HOWARD SCHWARTZBERG, Bankruptcy Judge.

The debtor, Consulting Actuarial Partners, Limited Partnership, filed with this court its petition for relief under Chapter 11 of the Bankruptcy Code on March 31, 1987. The debtor is a limited partnership consisting of one general partner, American Actuarial Associates (“AAA”) and one limited partner, Descap Planning, Inc. (“Descap”). A preliminary injunction is sought by the debtor pursuant to Fed.R. Civ.P. 65 and Bankruptcy Rule 7065 against its limited partner, Descap, in connection with an adversary proceeding brought by the debtor against Descap. In the adversary proceeding, the debtor seeks an order directing the following relief:

1. Requiring the Defendant to turn over all partnership property in its possession, custody or control and render an account of its receipt and disposition of all partnership property;
2. Enjoining the Defendant from interfering with those business and account relationships of the Plaintiff previously assigned to the Plaintiff; and
3. Compelling the Defendant to turn over to the partnership immediately upon receipt all future assets of the Plaintiff which it may possess or have in its custody or control....

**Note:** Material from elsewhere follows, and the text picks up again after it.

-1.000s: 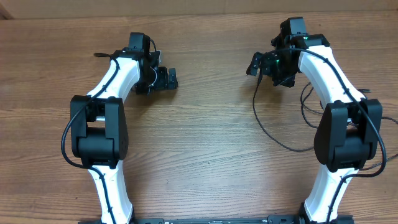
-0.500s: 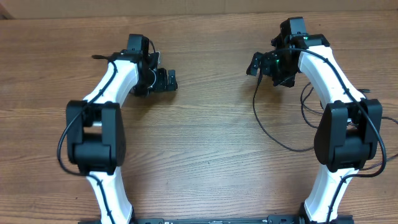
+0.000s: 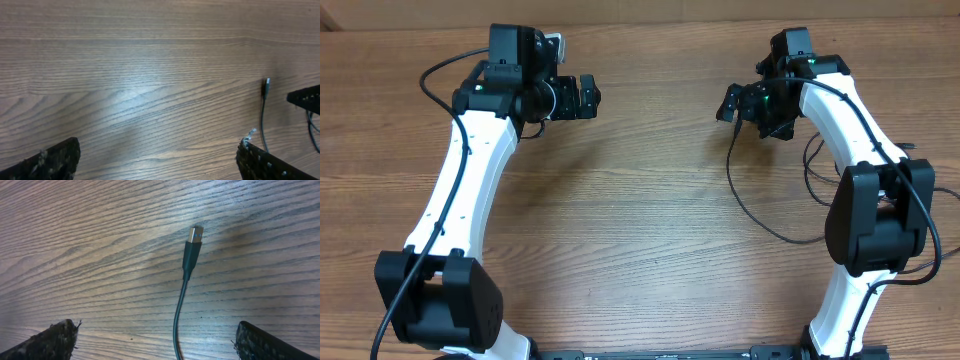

The preliminary injunctive relief which the debtor now seeks relates to Descap’s alleged withholding or diverting of commissions, business, fees and funds which the debtor claims as property of the estate within the meaning of 11 U.S.C. § 541. The specific conduct attributable to Descap which the debtor contends should be preliminarily enjoined is delineated in the debt- or’s application as follows:

1. Referral of CONSULTING ACTUARIAL PARTNERS, LIMITED PARTNERSHIP (“CAP”) business to competitors;
2. Diversion of insurance sales from CAP to insurance companies with which Defendant DESCAP is affiliated;
3. Withholding or diverting commissions or other insurance compensation;
4. Withholding or diverting any investment commissions or other compensation from CAP;
5. Any further, withholding or diversion from the partnership of fees;
6. Any further unauthorized discussions with clients regarding fee reductions and waivers; and
7. Directing all funds held and received in the future which are claimed by the General Partner to be Partnership funds....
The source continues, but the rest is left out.